SAO PAULO (Reuters) - A Brazilian sugar and ethanol mill in which Cargill Inc has a majority stake has suspended interest and principal payments on 700 million reais (170.4 million pounds) of loans during a shareholder rift over a capital injection, five people familiar with the matter said on Tuesday.
Central Energética Vale do Sapucaí Ltda is faced with a cash crunch due to surging costs and low ethanol margins, the people said. With a 63 percent stake in the mill known as Cevasa, Cargill has asked partners to join it on a capital plan or have their stakes diluted, three of the people said.
Management of Cevasa is equally shared between Cargill and sugarcane producers grouped in a company called Canagril. The failure of Cargill and Canagril to decide terms of the capital plan drove Cevasa to halt debt payments to some of Brazil’s biggest lenders until a restructuring plan was devised, two of the people said.
Three of the people said Cevasa’s lenders include Banco Bradesco SA, Banco Santander Brasil SA and Itaú Unibanco Holding SA, Brazil’s largest bank. Another person said state-controlled Banco do Brasil SA was in the creditor group.
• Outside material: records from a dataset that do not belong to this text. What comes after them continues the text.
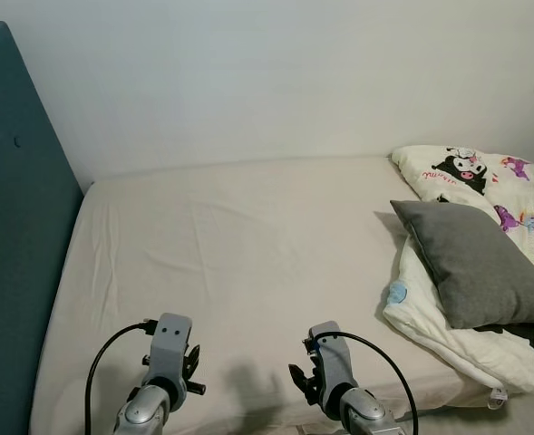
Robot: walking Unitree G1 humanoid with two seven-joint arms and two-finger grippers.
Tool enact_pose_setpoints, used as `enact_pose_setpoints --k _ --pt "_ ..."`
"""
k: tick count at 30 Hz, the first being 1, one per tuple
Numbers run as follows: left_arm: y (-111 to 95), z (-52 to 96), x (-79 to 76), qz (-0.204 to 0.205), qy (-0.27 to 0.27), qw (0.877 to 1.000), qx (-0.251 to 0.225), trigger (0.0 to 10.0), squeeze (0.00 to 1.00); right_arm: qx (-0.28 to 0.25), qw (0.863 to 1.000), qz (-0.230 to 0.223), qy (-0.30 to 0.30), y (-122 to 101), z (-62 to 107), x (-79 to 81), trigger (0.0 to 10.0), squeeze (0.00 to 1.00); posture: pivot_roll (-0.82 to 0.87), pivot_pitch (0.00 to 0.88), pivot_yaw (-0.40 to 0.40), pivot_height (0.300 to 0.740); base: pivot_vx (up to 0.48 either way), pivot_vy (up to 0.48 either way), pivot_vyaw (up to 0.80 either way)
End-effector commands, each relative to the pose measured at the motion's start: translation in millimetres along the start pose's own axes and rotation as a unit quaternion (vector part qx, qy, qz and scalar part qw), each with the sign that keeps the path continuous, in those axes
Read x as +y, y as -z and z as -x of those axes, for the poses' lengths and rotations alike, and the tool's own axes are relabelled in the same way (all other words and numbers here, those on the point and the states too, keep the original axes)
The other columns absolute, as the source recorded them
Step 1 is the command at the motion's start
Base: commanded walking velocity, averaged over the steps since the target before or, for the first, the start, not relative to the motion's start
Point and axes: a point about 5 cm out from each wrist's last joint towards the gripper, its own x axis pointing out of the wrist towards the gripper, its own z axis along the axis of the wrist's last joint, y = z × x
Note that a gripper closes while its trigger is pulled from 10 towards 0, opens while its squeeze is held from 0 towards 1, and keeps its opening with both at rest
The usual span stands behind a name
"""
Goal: Clean up the room
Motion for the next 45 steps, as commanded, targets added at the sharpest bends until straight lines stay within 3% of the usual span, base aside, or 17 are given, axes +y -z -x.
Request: enact_pose_setpoints --k 1,11,45 --pt "6.1 2.1 -0.8 0.003 0.002 1.000 0.013 10.0 0.00 0.015 1.000 -0.009 -0.001 9.3 2.8 0.4 10.0 0.00 0.03 0.121 -0.050 0.740 0.000 0.000 0.00" --pt "2.7 0.2 -2.5 -0.003 -0.002 1.000 0.012 10.0 0.00 0.014 1.000 -0.008 -0.003 8.8 3.5 -0.1 10.0 0.00 0.03 0.113 -0.049 0.740 0.000 -0.118 0.00" --pt "0.6 -1.2 -1.4 -0.006 -0.006 1.000 0.014 10.0 0.00 0.015 1.000 -0.005 0.004 8.1 3.8 -3.2 10.0 0.00 0.03 0.127 -0.051 0.740 0.000 -0.480 0.00"
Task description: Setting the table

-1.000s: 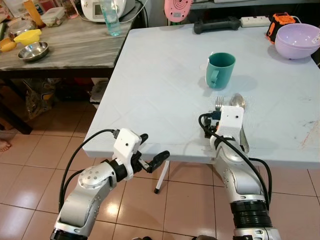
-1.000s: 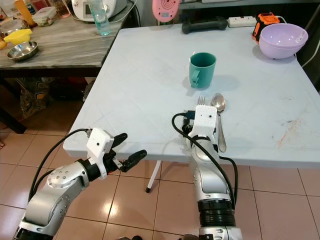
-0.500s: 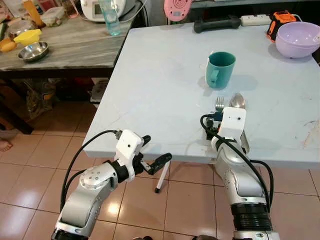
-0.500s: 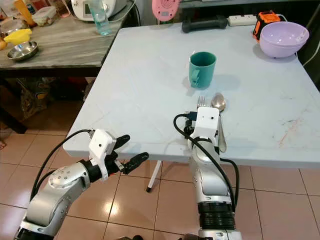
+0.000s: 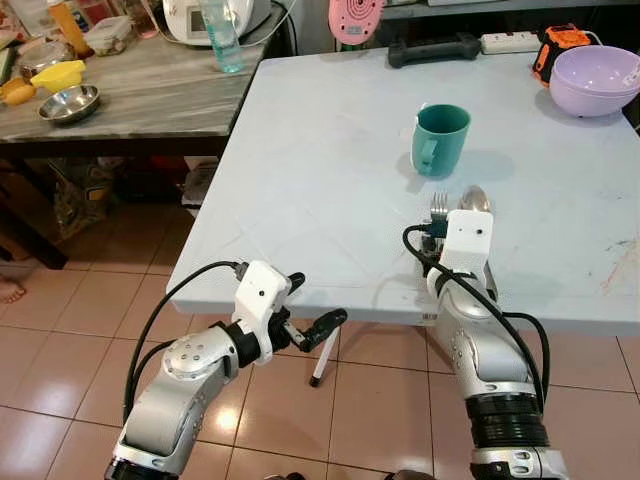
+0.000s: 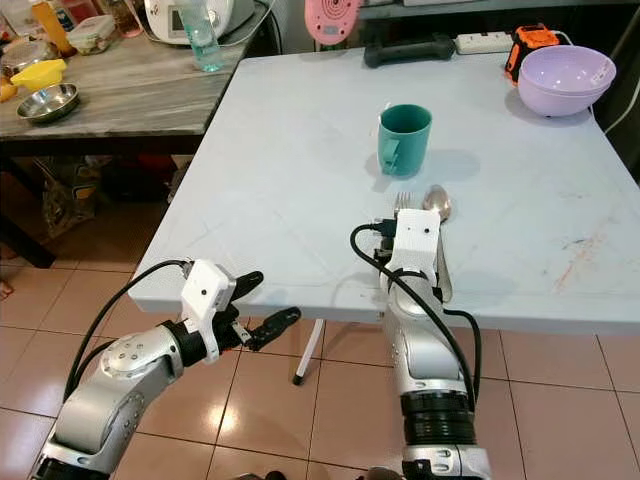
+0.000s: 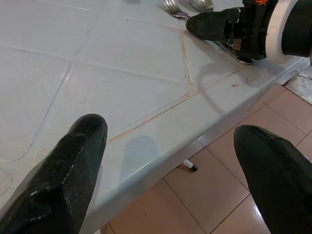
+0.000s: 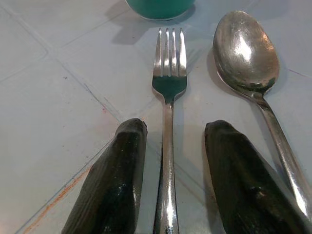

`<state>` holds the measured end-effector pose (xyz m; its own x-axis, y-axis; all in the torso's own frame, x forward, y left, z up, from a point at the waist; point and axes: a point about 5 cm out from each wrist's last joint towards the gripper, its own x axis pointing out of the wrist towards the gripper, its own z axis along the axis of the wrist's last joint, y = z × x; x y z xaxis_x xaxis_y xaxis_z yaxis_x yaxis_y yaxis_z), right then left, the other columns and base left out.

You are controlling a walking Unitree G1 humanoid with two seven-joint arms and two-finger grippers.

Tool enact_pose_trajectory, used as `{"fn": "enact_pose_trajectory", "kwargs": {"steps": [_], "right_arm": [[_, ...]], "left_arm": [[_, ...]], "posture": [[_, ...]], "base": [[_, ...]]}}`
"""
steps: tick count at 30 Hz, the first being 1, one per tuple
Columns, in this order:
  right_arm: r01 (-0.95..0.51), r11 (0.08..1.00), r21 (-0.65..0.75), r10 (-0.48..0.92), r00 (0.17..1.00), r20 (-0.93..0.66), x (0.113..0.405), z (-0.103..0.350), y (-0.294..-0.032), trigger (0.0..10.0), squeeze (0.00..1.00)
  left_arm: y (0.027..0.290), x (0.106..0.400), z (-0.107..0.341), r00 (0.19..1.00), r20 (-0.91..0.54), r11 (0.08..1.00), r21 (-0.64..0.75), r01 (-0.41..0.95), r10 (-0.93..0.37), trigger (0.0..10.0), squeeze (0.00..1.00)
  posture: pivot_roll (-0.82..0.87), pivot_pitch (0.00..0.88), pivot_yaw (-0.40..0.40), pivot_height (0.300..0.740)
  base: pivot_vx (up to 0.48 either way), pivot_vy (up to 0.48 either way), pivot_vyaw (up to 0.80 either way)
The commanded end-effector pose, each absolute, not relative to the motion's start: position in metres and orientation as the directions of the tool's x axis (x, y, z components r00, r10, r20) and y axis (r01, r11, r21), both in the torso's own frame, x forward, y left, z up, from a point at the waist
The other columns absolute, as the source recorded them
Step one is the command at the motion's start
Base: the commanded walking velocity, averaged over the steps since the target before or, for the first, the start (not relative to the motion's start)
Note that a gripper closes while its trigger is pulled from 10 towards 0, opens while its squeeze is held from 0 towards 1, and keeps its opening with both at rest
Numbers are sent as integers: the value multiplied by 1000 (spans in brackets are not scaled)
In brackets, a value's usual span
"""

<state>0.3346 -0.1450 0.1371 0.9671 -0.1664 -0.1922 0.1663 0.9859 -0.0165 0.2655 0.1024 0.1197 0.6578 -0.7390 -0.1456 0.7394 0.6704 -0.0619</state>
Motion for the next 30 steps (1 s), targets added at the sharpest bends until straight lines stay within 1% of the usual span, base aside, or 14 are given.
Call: {"fn": "enact_pose_trajectory", "kwargs": {"steps": [1, 12, 17, 20, 30], "right_arm": [[172, 985, -24, -172, 954, -244, 335, 128, -148, 0, 0], [170, 985, -18, -169, 953, -253, 336, 127, -147, 0, 0], [171, 985, -15, -169, 951, -258, 336, 126, -148, 0, 0], [170, 985, -14, -168, 951, -260, 335, 125, -148, 0, 0], [158, 987, -11, -155, 949, -274, 334, 121, -145, 0, 0]], "left_arm": [[105, 264, 115, 650, -169, 667, -69, 742, -741, 10000, 0], [103, 263, 115, 644, -168, 662, -78, 746, -746, 10000, 0], [102, 261, 118, 633, -145, 648, -114, 753, -760, 10000, 0], [102, 262, 119, 634, -141, 649, -113, 753, -760, 10000, 0], [94, 267, 138, 640, -54, 635, -209, 744, -767, 10000, 0]], "posture": [[-162, 145, 132, 740], [-161, 145, 134, 740], [-162, 146, 134, 740], [-162, 146, 134, 740], [-159, 147, 133, 740]], "base": [[0, 0, 0], [0, 0, 0], [0, 0, 0], [0, 0, 0], [0, 0, 0]]}}
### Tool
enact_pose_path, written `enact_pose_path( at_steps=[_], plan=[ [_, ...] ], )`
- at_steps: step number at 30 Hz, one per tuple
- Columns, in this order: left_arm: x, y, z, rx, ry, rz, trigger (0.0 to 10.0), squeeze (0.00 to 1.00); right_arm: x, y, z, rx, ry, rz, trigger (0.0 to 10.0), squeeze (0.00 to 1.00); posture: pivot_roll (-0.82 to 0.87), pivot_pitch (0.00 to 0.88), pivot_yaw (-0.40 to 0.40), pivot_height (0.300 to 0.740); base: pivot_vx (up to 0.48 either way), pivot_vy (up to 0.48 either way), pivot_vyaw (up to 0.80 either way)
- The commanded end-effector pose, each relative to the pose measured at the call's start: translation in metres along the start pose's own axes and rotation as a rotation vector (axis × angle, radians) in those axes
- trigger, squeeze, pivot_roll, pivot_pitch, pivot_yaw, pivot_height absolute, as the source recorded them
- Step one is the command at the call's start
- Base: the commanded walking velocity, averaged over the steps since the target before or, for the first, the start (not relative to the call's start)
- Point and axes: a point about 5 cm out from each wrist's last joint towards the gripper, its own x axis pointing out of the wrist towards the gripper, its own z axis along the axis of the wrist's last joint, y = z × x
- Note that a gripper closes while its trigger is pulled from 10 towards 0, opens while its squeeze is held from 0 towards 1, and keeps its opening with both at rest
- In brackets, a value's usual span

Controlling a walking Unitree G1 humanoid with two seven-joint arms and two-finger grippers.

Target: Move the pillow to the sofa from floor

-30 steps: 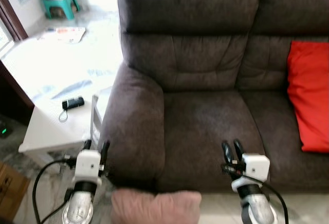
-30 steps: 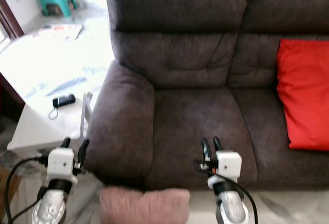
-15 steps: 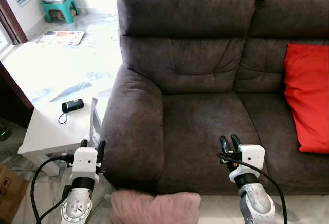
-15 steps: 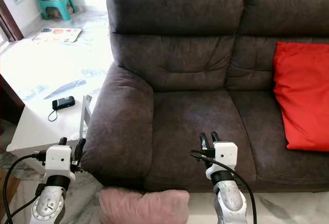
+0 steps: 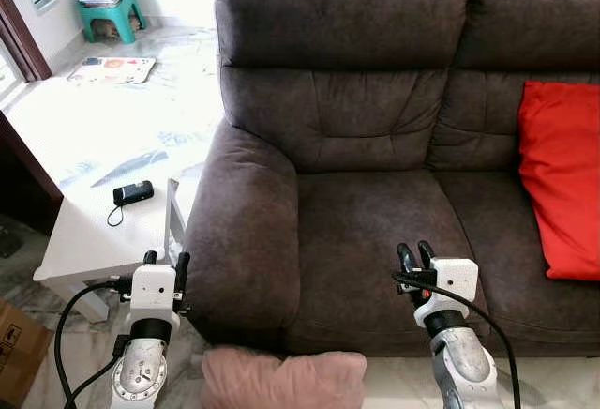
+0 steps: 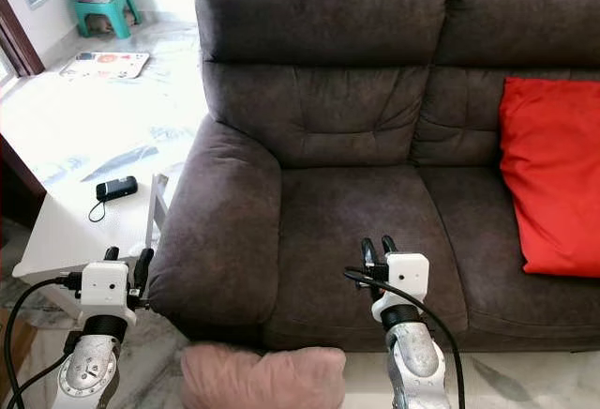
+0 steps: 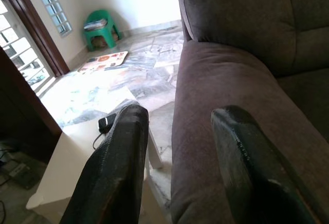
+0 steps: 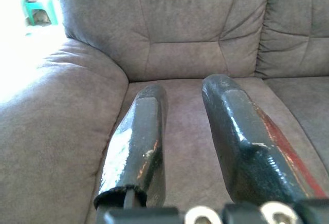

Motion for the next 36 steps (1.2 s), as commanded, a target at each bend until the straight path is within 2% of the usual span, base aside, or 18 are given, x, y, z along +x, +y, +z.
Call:
enact_pose_path(
  at_steps=[1, 13, 36],
  plan=[
    [0.0018, 0.0005, 0.0024, -0.017, 0.002, 0.018, 10.0, 0.0, 0.0022, -0.0014, 0.004, 0.001, -0.009, -0.005, 10.0, 0.0, 0.04, 0.055, -0.026, 0.716, 0.0, 0.0, 0.0],
    [0.0035, -0.0023, 0.0036, -0.022, 0.002, 0.012, 10.0, 0.0, 0.0064, 0.0025, 0.0073, 0.008, -0.017, 0.005, 10.0, 0.0, 0.04, 0.067, -0.028, 0.637, 0.0, 0.0, 0.0],
    [0.005, -0.0056, 0.004, -0.026, 0.008, 0.005, 10.0, 0.0, 0.0088, 0.0025, 0.01, 0.006, -0.028, 0.022, 10.0, 0.0, 0.04, 0.068, -0.032, 0.637, 0.0, 0.0, 0.0]
  ],
)
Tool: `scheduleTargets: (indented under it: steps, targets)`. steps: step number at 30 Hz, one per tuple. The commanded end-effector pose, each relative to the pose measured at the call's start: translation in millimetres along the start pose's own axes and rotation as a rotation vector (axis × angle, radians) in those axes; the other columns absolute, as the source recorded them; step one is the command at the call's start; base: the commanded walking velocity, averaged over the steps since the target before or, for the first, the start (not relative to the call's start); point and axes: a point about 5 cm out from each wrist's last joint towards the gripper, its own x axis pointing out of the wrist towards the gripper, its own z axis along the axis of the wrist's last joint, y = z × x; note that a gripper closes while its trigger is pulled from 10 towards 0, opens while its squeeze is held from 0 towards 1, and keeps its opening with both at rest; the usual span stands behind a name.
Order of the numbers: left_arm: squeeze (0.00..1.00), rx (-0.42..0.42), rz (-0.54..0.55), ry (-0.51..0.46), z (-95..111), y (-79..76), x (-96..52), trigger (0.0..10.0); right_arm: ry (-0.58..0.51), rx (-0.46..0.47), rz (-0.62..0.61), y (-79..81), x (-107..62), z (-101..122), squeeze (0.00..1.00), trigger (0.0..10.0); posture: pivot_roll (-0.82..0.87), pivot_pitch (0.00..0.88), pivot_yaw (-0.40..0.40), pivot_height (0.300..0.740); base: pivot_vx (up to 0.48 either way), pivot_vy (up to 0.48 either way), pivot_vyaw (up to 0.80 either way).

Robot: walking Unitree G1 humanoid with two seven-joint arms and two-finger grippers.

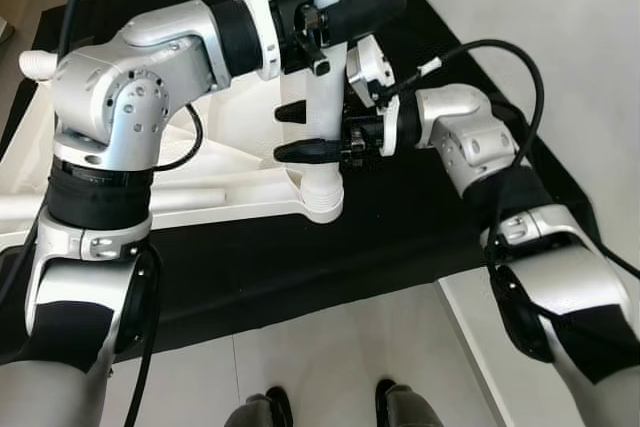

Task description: Building children table

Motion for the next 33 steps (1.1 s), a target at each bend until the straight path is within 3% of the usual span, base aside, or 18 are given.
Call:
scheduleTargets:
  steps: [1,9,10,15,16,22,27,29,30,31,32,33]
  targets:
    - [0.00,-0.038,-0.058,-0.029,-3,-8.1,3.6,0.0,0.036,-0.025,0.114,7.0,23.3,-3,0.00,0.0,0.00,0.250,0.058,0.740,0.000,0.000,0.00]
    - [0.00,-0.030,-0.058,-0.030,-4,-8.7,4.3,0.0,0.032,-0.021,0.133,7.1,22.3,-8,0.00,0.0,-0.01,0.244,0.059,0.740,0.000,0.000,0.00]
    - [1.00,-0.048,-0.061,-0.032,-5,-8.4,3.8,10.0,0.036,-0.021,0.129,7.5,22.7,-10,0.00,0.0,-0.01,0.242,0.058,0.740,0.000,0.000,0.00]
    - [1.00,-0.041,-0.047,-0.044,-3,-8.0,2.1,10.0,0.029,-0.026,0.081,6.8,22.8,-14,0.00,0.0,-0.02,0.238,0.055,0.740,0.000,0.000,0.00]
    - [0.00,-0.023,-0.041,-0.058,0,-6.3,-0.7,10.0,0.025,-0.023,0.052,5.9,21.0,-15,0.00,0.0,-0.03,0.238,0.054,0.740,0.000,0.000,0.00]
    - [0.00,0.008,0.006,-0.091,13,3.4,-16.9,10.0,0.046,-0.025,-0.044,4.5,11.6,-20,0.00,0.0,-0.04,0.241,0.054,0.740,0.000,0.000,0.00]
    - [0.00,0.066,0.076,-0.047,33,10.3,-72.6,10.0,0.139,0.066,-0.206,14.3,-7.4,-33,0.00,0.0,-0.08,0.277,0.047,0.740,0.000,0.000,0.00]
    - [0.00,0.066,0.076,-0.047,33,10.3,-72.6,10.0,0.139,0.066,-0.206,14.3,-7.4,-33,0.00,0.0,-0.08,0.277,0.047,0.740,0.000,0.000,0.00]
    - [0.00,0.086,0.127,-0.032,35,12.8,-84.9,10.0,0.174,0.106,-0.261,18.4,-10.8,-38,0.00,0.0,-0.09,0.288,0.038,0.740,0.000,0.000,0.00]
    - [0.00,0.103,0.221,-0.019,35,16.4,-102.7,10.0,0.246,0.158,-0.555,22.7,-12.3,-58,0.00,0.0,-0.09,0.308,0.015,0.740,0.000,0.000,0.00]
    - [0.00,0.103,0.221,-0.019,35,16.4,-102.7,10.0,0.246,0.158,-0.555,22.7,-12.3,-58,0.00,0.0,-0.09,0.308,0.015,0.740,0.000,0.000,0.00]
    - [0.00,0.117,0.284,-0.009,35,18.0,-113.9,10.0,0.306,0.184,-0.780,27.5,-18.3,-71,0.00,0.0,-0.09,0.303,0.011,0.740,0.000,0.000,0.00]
Cargill said in a statement it would not comment “on matters related to standalone companies that are not controlled by Cargill.” Neither Cevasa, Canagril nor the banks were available for comment.
The people requested anonymity due to the sensitivity of the matter.
The situation underscores growing tension among shareholders of debt-laden Brazilian companies faced with looming debt maturities amid the harshest recession on record. In similar episodes recently, banks have demanded that borrowers put themselves up for sale as a condition to cut loan principal amounts or provide them with some debt relief.
Lenders say ownership changes could help them curb loan-loss provisions that drove their profits down last year for the first time since 2009. Last week, executives at Bradesco and Santander Brasil said provisions may fall slowly this year as corporate borrowers still face serious headwinds.
In March, Cargill proposed lenders a 300 million-real cash injection into Cevasa, but vowed to withhold the money until Canagril agreed to capitalize Cevasa, two of the people said.
Based in the town of Patrocínio Paulista in São Paulo state, Cevasa has annual crushing capacity of 2.5 million tonnes.
Many Brazilian sugar mills remain in dire straits, their finances under severe strain because of large debt loads accumulated over the past decade. Rising sugar prices over the past couple of years have failed to bolster their financial and cash position, industry leaders said.